In nicht wenigen Fällen ist der Myoklonus nicht nur auf das Velum beschränkt, sondern auch häufig in der Rachenmuskulatur und dem Kehlkopf nachweisbar. Ähnlich wie bei der spasmodischen Dysphonie des Kehlkopfes kann es nach der Botoxinjektion in den ersten Tagen nach der Injektion zum nasalen Verschlucken kommen, meist passen sich die Patienten aber dann rasch an. Problematischer kann das offene Näseln sein. Deshalb wird häufig bei der Erstbehandlung mit einer niedrigen Dosis begonnen.

Arzt Sprach-, Stimm- und kindliche Hörstörungen


Ich würde – wie einige der Kollegen – ebenfalls primär an eine neuropathische Ursache denken. Ob zentral oder durch Irritation von Hirnnerven wäre weiter abzuklären.

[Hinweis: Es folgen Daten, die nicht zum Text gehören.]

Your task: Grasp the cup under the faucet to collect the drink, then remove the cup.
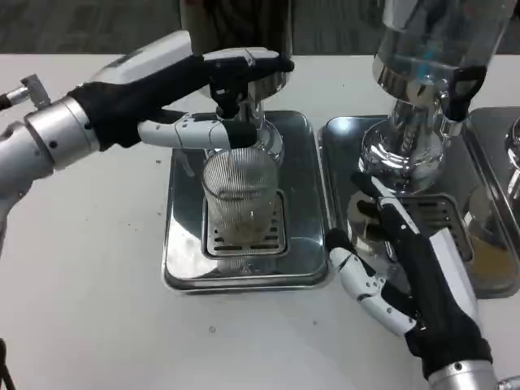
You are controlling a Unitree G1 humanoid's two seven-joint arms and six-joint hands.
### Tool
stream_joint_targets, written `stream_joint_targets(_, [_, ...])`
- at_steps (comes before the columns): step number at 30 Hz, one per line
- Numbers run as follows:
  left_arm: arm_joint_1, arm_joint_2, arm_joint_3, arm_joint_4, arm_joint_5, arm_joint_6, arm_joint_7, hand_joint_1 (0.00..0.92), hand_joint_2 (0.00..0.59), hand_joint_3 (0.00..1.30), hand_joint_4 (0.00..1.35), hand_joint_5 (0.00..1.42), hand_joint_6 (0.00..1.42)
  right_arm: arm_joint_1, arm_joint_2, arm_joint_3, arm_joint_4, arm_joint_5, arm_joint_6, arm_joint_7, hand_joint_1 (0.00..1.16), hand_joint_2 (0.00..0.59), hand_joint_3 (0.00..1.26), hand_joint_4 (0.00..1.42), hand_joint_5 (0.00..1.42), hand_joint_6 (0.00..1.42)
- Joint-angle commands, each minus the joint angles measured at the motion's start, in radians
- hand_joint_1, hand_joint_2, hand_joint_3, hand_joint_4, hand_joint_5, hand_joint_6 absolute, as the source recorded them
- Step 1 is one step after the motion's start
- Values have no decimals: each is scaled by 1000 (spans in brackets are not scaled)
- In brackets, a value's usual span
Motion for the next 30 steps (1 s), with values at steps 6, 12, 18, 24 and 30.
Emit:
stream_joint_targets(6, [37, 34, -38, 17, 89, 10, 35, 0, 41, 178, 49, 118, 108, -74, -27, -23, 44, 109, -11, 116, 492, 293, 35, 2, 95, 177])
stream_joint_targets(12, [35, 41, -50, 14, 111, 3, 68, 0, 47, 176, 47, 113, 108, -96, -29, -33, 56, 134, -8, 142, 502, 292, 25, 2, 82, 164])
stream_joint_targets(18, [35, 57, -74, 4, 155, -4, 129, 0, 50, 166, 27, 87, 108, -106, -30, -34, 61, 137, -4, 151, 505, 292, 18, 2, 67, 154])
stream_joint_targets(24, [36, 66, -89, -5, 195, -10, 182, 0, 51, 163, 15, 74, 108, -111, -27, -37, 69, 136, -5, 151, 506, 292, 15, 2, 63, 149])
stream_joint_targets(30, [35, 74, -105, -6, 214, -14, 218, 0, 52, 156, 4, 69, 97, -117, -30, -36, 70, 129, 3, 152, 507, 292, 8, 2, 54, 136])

Welche Seite des Gaumens ist betroffen?
Der Abusus mit nasalen Vasokonstriktoren kann eine Rolle spielen, denn das Ggl. pterygopalatinum kann durch nasal zugeführte Substanzen erreicht werden (nutzen wir beim Clusterkopfschmerz durch nasale Instillation von Lokalanästhetika).
Im Foramen sphenopalatinum könnten die durchziehenden Strukturen durch wiederholte nasale Infekte, Schwellungen etc. komprimiert worden sein. (Letztlich ist auch an Borrelien zu denken, die durch Ödeme eine Nervenkompression an den vielen Knochendurchgängen der Schädelbasis/ des Gesichtsschädels führen können).
Also: Neurologische Diagnostik nicht vernachlässigen, ggf. parallel symptomatisch mit Antikonvulsiva therapieren.